Alla fine, e per fortuna, le previsioni in merito alla crescita dei contagi dopo la festa scudetto dei tifosi dell’Inter in piazza del Duomo a Milano non si sono realizzate. In tanti esperti avevano previsto un’enorme crescita dei casi di Covid-19, visti gli assembramenti che tante immagini hanno testimoniato, nei successivi quindici giorni, colpevolizzando, da un lato, le 40000 persone (30000 nel centro di Milano e 10000 in piazza Duomo) che avevano deciso di festeggiare, e dall’altro le istituzioni che non avevano tenuto un argine a tutto ciò. Ma come detto, non si è avuto nulla di tutto ciò. La spiegazione al fatto che i festeggiamenti non avrebbero portato al focolaio che ci si attendeva è stata attribuita al fatto che, ovviamente, stare in luoghi aperti permette una maggiore controllabilità del virus, rispetto a quando si sta in un luogo chiuso, oltre al successo della campagna vaccinale – ed uno dei maggiori sostenitori di questa teoria era stato il professor Galli, responsabile del reparto malattie infettive dell’ospedale Sacco di Milano, proprio all’indomani dei festeggiamenti.

Tutto è bene quel che finisce bene, insomma. Ma adesso? Domenica 23, dopo la fine della gara casalinga contro l’Udinese che sancirà la definitiva vittoria dello scudetto con la coppa alzata al cielo, verrà organizzata un’altra festa scudetto da parte dei tifosi nerazzurri. Che fare allora? Come visto, cercare di colpevolizzare a destra e a manca, non soltanto non ha portato a nessun risultato in termini di timore dei tifosi, ma nemmeno – e, ripeto ancora, per fortuna – in termini di contagi. Non era il caso di smorzare e giudicare male una gioia sportiva che mancava da dieci anni, soprattutto in un periodo molto complesso per tutti, in cui la lunga permanenza chiusi in casa ha creato, con il passare dei giorni, dei forti disagi per tutti sotto tanti aspetti. Smorzare o eliminare un sentimento come quello provato da parte di tanti tifosi non solo non è utile, ma può essere addirittura dannoso. Questo, di certo, non vuol dire nemmeno che chi va per strada a festeggiare possa fare ciò che vuole. Ci troviamo ancora dentro ad una pandemia globale e lentamente ne stiamo uscendo fuori, ma non è ancora finita e la cautela non deve essere mai troppa. Ma la cautela non può nemmeno essere trasformata in terrore. Per questo, con i dovuti accorgimenti e con le giuste misure, è giusto festeggiare e dare vita ad un sentimento autentico di liberazione che possa dare anche un segnale di ritorno alla normalità.

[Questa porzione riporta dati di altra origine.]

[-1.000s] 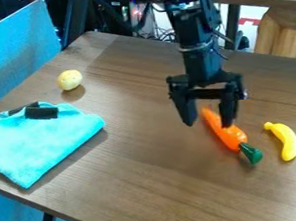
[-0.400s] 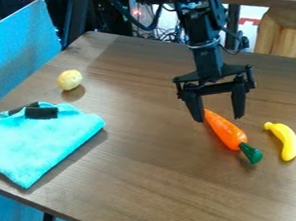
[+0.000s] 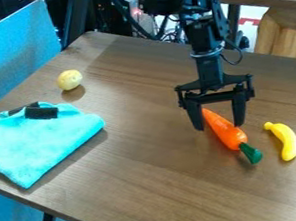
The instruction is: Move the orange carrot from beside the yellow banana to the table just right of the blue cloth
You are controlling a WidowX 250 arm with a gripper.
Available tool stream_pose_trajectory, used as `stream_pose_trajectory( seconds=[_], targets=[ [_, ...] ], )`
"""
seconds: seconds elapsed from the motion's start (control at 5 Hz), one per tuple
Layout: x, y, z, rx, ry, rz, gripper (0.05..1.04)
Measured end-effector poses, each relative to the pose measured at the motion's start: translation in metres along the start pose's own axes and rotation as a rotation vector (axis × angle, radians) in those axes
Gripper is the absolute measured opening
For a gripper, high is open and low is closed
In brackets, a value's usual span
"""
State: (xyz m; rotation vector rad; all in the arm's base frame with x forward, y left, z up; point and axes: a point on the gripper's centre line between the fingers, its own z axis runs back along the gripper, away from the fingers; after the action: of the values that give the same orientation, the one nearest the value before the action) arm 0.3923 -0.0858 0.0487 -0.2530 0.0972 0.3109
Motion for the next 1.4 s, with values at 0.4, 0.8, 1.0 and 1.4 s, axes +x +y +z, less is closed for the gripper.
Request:
stream_pose_trajectory(
  seconds=[0.4, 0.8, 1.0, 1.4],
  targets=[
    [0.002, 0.004, -0.011, 0.023, 0.012, 0.075, 1.000],
    [0.009, 0.007, -0.018, 0.052, 0.001, 0.110, 0.961],
    [0.011, 0.009, -0.019, 0.084, 0.000, 0.117, 0.678],
    [-0.004, 0.013, -0.016, 0.094, 0.022, 0.068, 0.486]
  ],
)
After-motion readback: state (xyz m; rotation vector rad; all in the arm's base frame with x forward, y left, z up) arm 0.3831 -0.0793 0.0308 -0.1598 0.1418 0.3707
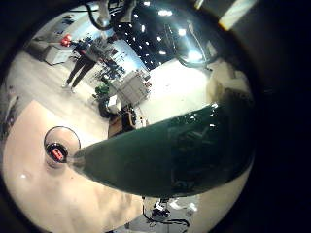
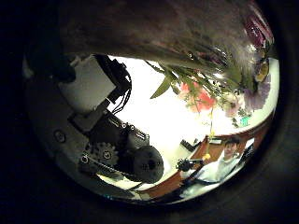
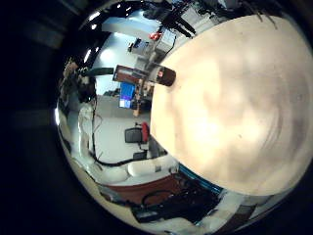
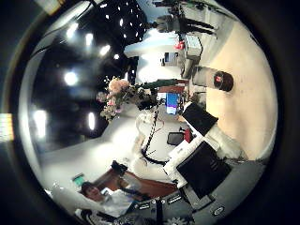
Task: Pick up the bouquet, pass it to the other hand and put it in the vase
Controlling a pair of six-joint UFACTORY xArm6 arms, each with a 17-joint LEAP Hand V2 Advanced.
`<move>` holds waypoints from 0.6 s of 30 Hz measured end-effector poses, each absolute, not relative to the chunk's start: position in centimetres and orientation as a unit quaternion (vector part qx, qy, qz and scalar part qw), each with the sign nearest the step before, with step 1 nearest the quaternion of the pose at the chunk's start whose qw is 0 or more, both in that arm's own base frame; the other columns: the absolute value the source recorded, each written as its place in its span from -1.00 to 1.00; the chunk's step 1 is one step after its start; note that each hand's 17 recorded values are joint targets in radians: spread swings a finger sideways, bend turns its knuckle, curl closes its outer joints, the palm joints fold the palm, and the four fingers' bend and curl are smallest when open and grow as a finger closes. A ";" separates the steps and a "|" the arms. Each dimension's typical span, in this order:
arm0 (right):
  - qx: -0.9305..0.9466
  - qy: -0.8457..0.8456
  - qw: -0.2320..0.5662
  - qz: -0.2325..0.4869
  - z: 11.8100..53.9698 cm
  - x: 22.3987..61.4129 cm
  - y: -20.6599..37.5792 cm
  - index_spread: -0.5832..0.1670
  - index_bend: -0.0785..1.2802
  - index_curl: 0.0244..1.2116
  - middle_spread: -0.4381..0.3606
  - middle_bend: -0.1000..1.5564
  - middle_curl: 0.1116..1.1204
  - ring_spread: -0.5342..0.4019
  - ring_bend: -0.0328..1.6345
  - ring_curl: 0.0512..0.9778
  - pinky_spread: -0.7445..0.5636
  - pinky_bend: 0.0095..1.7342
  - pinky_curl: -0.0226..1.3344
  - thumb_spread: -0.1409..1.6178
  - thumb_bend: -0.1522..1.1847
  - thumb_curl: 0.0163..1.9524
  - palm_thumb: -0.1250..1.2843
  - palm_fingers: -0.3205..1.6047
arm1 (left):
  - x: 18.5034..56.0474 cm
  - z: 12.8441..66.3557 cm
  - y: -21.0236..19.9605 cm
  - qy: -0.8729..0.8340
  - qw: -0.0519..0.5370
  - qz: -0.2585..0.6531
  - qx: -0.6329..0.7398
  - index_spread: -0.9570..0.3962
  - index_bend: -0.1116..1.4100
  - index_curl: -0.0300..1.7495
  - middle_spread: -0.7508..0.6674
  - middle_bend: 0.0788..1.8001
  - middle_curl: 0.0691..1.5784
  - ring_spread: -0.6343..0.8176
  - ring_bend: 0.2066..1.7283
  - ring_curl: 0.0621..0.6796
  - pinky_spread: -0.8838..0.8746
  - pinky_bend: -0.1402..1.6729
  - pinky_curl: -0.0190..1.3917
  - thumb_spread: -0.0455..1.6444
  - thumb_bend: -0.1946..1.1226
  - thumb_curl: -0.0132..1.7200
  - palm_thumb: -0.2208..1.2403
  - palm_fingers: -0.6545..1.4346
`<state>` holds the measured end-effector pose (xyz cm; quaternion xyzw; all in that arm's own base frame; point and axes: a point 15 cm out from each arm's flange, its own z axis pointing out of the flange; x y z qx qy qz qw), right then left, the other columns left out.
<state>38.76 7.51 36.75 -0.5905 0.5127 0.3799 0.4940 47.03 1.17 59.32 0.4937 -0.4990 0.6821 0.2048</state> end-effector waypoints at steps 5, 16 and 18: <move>-0.591 0.511 0.495 0.381 36.7 38.7 7.6 -0.34 -0.62 -0.39 0.13 -0.60 -0.54 0.32 -0.38 -0.64 0.81 -0.53 -0.48 0.36 -0.80 -0.47 0.38 -0.35 | 50.0 57.7 2.2 -0.488 0.219 0.678 0.504 -0.61 0.09 0.44 -0.79 0.20 0.52 -0.64 0.98 0.71 -0.62 0.69 0.50 0.45 -0.62 0.05 0.73 0.44; -0.591 0.509 0.496 0.381 36.5 38.7 7.6 -0.32 -0.62 -0.42 0.13 -0.63 -0.53 0.32 -0.41 -0.65 0.81 -0.55 -0.52 0.36 -0.80 -0.47 0.38 -0.32 | 53.5 54.3 1.8 -0.469 0.262 0.664 0.520 -0.62 0.03 0.49 -0.80 0.17 0.53 -0.65 0.97 0.70 -0.63 0.68 0.52 0.46 -0.64 0.06 0.74 0.44; -0.588 0.511 0.495 0.385 36.1 38.6 7.6 -0.33 -0.62 -0.42 0.13 -0.63 -0.52 0.32 -0.41 -0.65 0.81 -0.56 -0.53 0.36 -0.80 -0.47 0.38 -0.31 | 53.9 53.6 1.8 -0.467 0.266 0.661 0.524 -0.62 0.03 0.50 -0.80 0.17 0.53 -0.65 0.97 0.70 -0.63 0.68 0.53 0.46 -0.65 0.06 0.75 0.44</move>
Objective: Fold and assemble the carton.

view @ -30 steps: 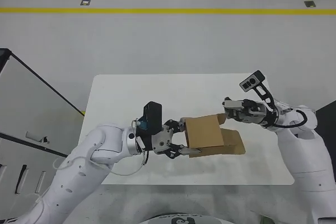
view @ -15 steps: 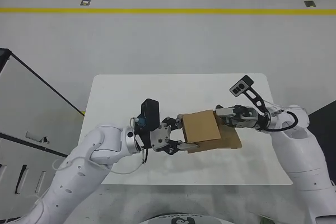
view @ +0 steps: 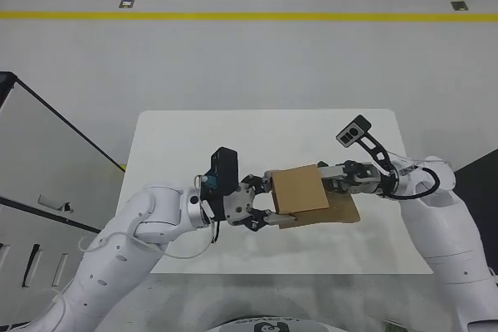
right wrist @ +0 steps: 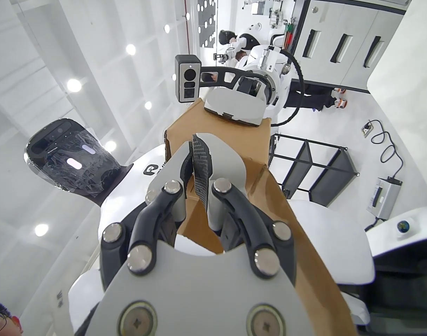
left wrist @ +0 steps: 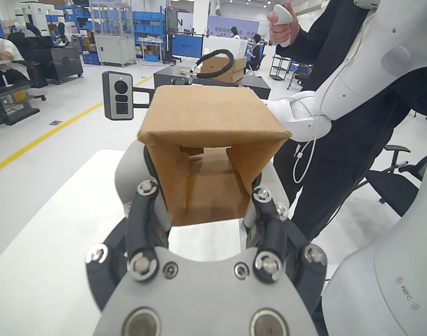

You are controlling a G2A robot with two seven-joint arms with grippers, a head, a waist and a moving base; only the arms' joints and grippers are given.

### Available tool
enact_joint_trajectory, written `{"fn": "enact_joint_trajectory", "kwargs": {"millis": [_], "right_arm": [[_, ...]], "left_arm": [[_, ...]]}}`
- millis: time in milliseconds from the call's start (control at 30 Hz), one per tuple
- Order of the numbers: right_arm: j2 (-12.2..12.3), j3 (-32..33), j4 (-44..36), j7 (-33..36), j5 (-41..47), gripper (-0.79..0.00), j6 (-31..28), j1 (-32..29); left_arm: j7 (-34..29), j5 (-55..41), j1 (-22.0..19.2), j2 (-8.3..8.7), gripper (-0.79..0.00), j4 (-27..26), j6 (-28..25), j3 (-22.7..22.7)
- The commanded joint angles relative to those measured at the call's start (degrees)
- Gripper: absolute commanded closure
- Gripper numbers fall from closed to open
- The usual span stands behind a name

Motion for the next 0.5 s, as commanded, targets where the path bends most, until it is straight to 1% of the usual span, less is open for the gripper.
{"fn": "enact_joint_trajectory", "kwargs": {"millis": [0,200,467], "right_arm": [[-0.02,-0.27,-0.13,0.05,-0.07,0.0,0.05,0.05],[0.01,-0.54,-0.36,0.07,-0.12,0.0,0.02,0.1],[0.3,0.82,-0.61,0.25,0.09,0.0,-0.12,-0.57]], "left_arm": [[0.07,0.09,0.02,-0.04,0.0,-0.01,0.15,0.08],[0.3,0.41,0.22,-0.09,0.0,-0.13,0.23,0.02],[0.34,0.89,0.61,-0.07,0.0,-0.34,0.11,-0.33]]}}
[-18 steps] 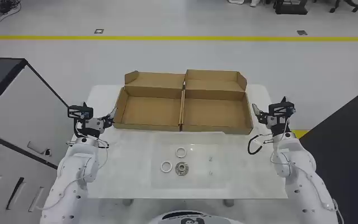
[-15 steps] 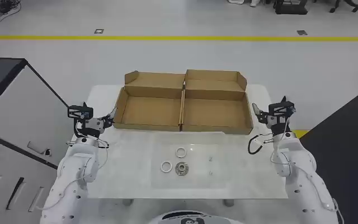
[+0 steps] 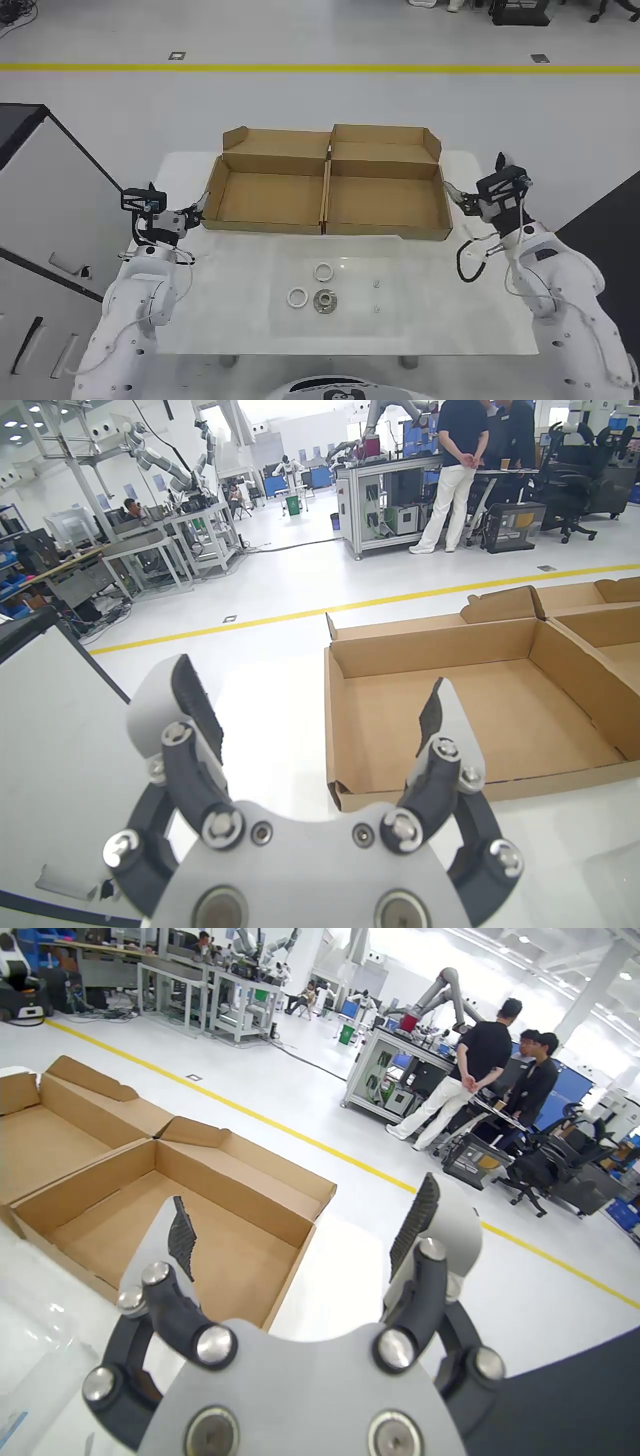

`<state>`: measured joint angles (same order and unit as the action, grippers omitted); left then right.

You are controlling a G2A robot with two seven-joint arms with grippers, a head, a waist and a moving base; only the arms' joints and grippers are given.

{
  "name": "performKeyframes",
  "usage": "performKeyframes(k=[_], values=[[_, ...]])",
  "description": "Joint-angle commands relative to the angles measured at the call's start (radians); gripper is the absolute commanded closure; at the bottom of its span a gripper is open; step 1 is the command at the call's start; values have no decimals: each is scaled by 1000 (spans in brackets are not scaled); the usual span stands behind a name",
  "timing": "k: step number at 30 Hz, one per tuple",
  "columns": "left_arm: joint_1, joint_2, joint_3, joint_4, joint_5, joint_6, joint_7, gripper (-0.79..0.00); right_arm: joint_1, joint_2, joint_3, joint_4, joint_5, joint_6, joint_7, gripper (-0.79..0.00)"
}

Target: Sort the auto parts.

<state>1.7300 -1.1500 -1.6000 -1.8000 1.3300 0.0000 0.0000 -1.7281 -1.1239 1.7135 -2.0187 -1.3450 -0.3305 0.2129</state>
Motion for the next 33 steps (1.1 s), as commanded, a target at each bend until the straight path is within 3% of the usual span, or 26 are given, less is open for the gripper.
performKeyframes(k=[1, 16, 24, 33], values=[[0, 0, 0, 0, 0, 0, 0, -785, 3, 4, 11, -26, 21, -56, 49, -785], [0, 0, 0, 0, 0, 0, 0, -785, 65, 32, 19, -161, 124, -344, 342, -785], [0, 0, 0, 0, 0, 0, 0, -785, 135, 46, -40, -202, 215, -424, 504, -785], [0, 0, 0, 0, 0, 0, 0, -785, 249, 67, -151, -237, 378, -474, 786, -785]])
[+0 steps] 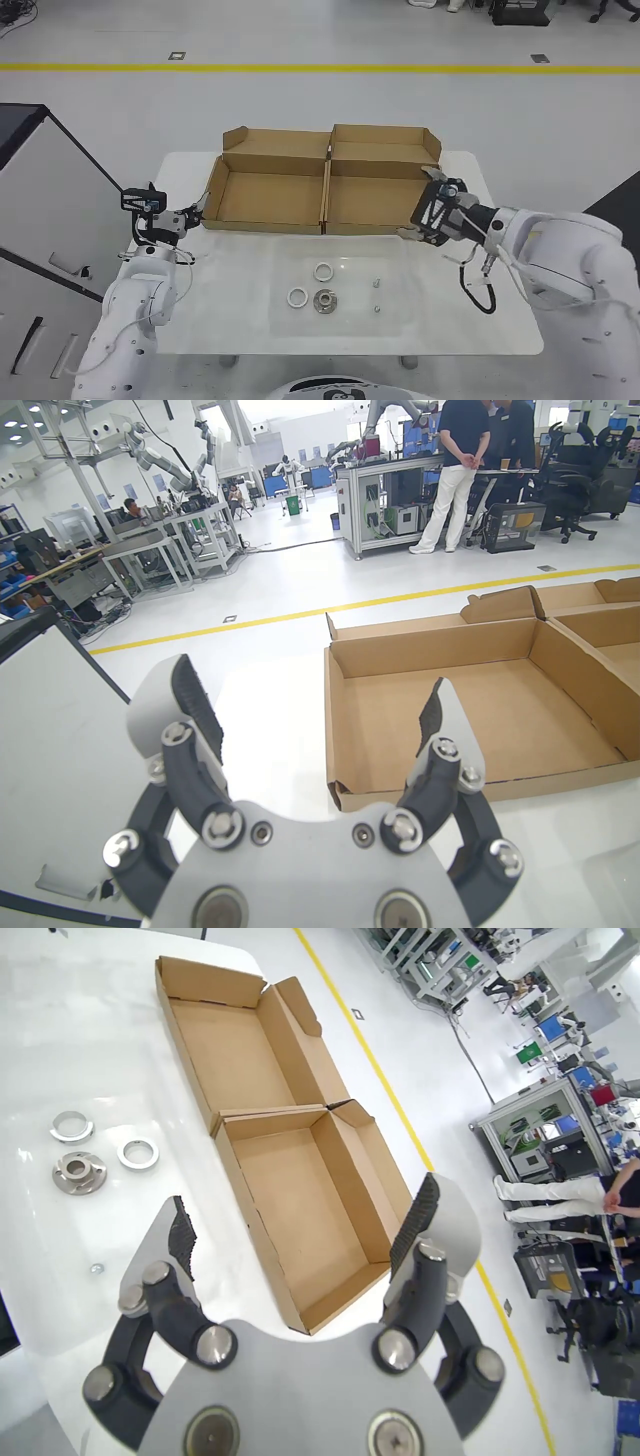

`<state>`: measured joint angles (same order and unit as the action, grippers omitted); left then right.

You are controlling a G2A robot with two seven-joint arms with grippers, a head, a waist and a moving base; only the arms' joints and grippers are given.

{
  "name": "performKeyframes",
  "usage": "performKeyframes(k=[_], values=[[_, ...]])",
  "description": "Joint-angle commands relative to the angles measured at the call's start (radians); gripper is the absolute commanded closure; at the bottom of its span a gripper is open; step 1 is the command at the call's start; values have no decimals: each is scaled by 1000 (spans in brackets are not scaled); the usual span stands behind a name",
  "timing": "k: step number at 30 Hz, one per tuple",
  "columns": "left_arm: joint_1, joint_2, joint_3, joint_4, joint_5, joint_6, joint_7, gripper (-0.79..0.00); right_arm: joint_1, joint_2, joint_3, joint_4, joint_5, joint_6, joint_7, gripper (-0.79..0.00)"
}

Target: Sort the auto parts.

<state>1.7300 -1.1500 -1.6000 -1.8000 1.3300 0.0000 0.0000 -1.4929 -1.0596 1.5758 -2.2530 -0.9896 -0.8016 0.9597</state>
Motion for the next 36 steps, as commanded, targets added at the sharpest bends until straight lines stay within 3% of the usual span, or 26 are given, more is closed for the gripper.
performKeyframes(k=[1, 6, 13, 21, 36], values=[[0, 0, 0, 0, 0, 0, 0, -785, 23, 5, -26, -4, 38, -2, 57, -785], [0, 0, 0, 0, 0, 0, 0, -785, 64, 45, -130, 5, 80, 43, 102, -785], [0, 0, 0, 0, 0, 0, 0, -785, 159, 135, -259, 14, 177, 115, 174, -785], [0, 0, 0, 0, 0, 0, 0, -785, 309, 242, -419, 38, 234, 146, 205, -785], [0, 0, 0, 0, 0, 0, 0, -785, 621, 386, -749, 86, 365, 170, 229, -785]])
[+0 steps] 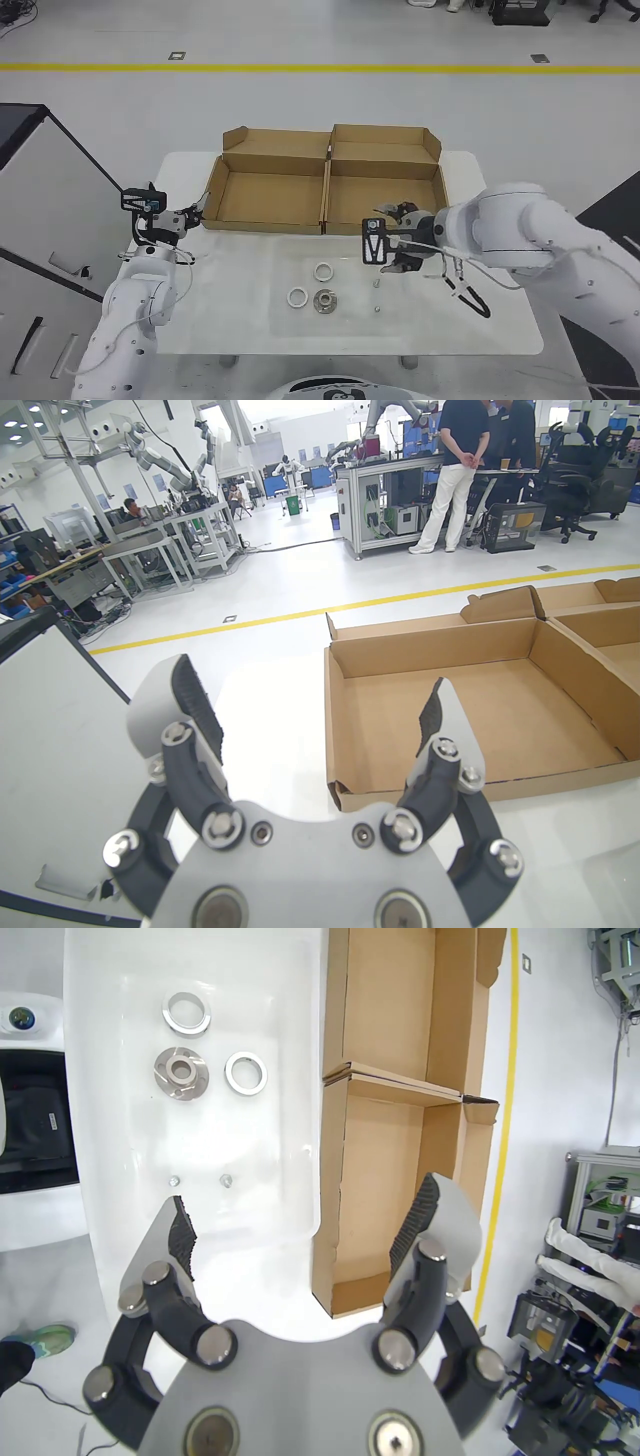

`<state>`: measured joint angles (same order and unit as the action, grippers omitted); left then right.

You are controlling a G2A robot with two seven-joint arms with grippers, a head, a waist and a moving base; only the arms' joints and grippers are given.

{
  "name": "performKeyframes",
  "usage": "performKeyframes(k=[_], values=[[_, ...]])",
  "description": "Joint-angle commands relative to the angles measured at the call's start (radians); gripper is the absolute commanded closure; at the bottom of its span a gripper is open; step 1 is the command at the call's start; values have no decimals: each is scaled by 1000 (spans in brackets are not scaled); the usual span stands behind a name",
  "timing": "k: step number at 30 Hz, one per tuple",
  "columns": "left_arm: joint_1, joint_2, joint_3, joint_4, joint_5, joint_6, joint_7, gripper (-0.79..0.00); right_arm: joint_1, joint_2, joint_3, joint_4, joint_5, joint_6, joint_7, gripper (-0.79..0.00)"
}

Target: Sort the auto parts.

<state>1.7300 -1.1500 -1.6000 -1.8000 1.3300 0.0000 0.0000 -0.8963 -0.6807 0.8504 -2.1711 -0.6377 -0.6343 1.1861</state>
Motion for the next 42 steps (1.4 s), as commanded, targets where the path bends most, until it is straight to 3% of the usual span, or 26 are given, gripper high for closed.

Normalità, per l’appunto, la stessa che si cercherà di raggiungere, con i dovuti tempi e modi, anche per quanto riguarda l’ingresso negli stadi per il pubblico durante gli europei. Non solo, ma sarebbe di buon auspicio che ci sia un’apertura degli stadi per la prossima stagione con il 50 per cento degli ingressi – e le ultime indiscrezioni parlano di un’apertura in tal senso a partire dal mese di agosto. La ricetta per tornare alla vita di tutti i giorni non è fatta di terrore, ma di ottimismo e giusta dose di cautela. Ci aspetta una lenta ripresa sotto ogni campo e bisogna guardare con ottimismo al futuro. A partire dal calcio, da sempre termometro del sentimento popolare autentico, e dal suo modo di essere aggregante e partecipato.